_Directions for this task:_
Scan the records below for lines with the word "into", then state how many you find and nothing else.

[Stored data entries]
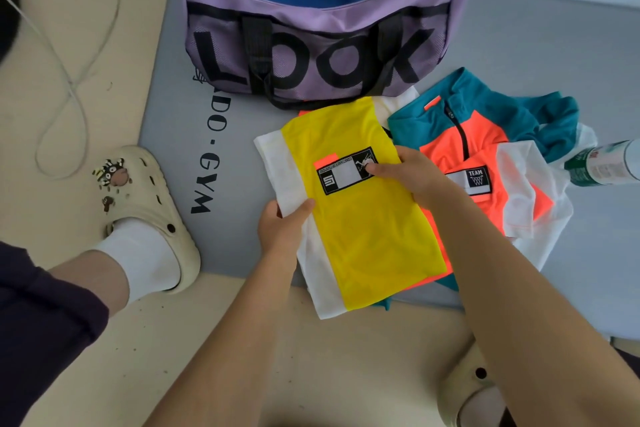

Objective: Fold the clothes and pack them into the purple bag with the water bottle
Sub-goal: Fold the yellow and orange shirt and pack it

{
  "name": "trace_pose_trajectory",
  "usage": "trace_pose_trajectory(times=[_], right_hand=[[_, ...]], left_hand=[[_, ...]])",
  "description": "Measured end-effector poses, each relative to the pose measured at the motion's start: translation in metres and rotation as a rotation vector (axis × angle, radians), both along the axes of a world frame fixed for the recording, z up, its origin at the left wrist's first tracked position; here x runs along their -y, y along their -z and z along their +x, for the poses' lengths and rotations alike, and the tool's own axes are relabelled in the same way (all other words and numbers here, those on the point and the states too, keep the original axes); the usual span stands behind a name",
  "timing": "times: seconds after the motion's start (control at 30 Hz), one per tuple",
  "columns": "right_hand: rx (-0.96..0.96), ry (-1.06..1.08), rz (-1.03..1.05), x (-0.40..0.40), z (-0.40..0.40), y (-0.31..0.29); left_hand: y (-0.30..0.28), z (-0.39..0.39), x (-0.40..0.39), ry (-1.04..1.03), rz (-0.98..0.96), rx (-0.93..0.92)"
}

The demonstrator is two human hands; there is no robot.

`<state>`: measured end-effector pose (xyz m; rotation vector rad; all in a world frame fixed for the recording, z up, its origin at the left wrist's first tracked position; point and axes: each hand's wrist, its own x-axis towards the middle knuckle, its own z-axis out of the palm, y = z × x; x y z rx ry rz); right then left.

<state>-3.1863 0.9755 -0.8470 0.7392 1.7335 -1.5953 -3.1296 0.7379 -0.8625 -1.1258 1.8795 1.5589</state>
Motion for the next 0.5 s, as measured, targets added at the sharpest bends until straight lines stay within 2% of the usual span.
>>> trace_pose_trajectory(times=[0.07, 0.17, 0.27, 0.37, 0.5], right_hand=[[0.080, -0.017, -0.100, -0.002, -0.002, 0.002], [0.193, -0.103, -0.139, -0.002, -0.002, 0.002], [0.174, -0.092, -0.212, -0.004, -0.001, 0.001], [0.143, -0.055, -0.331, -0.006, 0.002, -0.005], [0.115, -0.047, -0.386, -0.006, 0.005, -0.007]], left_hand=[[0.002, -0.004, 0.001, 0.019, 0.011, -0.016], [0.003, -0.011, 0.002, 0.051, 0.021, 0.020], [0.004, -0.017, 0.004, 0.003, 0.098, 0.066], [0.003, -0.021, 0.005, -0.067, 0.254, 0.066], [-0.001, -0.025, 0.008, -0.070, 0.299, -0.055]])
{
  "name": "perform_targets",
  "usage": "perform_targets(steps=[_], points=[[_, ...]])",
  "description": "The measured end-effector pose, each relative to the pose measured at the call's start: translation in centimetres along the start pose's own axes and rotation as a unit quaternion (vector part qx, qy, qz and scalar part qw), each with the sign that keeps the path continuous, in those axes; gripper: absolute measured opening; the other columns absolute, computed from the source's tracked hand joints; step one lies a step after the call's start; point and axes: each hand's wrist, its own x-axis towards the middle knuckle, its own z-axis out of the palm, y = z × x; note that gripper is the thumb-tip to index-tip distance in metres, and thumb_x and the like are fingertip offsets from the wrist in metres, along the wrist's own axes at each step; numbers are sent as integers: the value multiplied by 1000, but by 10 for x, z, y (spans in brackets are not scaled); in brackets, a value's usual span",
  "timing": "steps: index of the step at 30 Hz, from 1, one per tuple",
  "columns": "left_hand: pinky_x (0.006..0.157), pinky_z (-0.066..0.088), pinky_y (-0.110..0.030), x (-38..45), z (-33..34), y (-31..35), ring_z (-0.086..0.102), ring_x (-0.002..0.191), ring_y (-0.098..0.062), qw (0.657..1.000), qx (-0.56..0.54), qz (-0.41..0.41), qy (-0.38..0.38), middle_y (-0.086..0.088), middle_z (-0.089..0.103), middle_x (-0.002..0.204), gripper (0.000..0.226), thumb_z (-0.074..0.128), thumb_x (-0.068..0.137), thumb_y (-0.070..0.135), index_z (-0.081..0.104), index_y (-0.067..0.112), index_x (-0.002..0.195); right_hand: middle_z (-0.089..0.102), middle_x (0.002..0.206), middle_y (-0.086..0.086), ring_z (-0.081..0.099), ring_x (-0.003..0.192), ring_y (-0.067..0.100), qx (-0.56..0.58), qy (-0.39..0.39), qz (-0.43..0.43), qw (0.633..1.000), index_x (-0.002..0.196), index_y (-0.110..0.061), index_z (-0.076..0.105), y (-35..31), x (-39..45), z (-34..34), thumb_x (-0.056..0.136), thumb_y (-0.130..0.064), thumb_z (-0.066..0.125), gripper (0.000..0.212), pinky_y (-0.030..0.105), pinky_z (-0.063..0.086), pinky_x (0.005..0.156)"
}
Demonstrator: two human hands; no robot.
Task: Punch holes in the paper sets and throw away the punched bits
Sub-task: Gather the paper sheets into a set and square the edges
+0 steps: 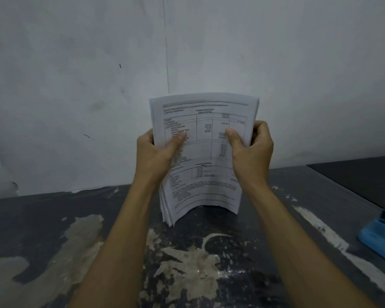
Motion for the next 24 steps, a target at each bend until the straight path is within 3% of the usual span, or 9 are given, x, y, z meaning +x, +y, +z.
perform_targets(steps=[3, 5, 9, 13, 17, 21, 24], points=[[69, 62, -28, -1, -2, -16, 75, 86, -13, 1000, -8, -3, 23, 7, 78, 95, 25, 83, 81, 28, 75, 19, 103, 71, 97, -4, 69, 86, 5, -3, -34, 66, 997, 104, -14, 65, 28, -16, 0, 93, -24, 70, 16, 25, 60, 70], [73, 63, -34, -7, -2, -30, 75, 87, -14, 999, 10, -32, 22, 5, 78, 96, 23, 82, 82, 24, 75, 18, 104, 72, 99, -1, 69, 90, 10, -14, -49, 90, 995, 108, -11, 68, 41, -25, -2, 95, -20, 67, 16, 30, 60, 78], [75, 63, -32, -8, 2, -32, 75, 87, -13, 999, 5, -13, 52, 5, 78, 95, 24, 80, 85, 19, 75, 14, 107, 71, 103, -2, 68, 95, 10, -3, -40, 57, 998, 111, -10, 66, 40, -21, 3, 97, -18, 65, 16, 17, 57, 74], [69, 61, -24, -2, -3, -35, 75, 85, -11, 999, -1, -8, 31, 10, 78, 94, 17, 82, 83, 21, 74, 25, 97, 71, 105, -4, 68, 94, 4, 26, -58, 74, 995, 110, -18, 64, 45, -22, 3, 98, -21, 63, 13, 22, 58, 75], [75, 63, -32, -16, -4, -55, 76, 86, -14, 996, 7, -82, 20, -1, 78, 96, 27, 82, 81, 17, 75, 10, 106, 71, 105, -6, 68, 96, 8, 6, -102, 160, 982, 109, -22, 64, 65, -32, -2, 98, -15, 61, 13, 31, 60, 83], [70, 62, -28, 0, -17, -44, 76, 86, -14, 998, 13, -63, -20, 5, 79, 94, 25, 86, 76, 18, 76, 17, 99, 75, 100, -5, 71, 94, 13, 53, -93, 189, 976, 100, -26, 69, 63, -22, -2, 93, -16, 65, 13, 30, 61, 77], [68, 61, -28, 2, -23, -39, 76, 87, -19, 997, 5, -56, -50, 1, 79, 95, 29, 87, 73, 17, 76, 15, 100, 76, 97, -4, 72, 95, 19, 43, -103, 231, 967, 101, -17, 68, 63, -23, -6, 87, -15, 67, 15, 28, 61, 71]])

_Final answer:_
2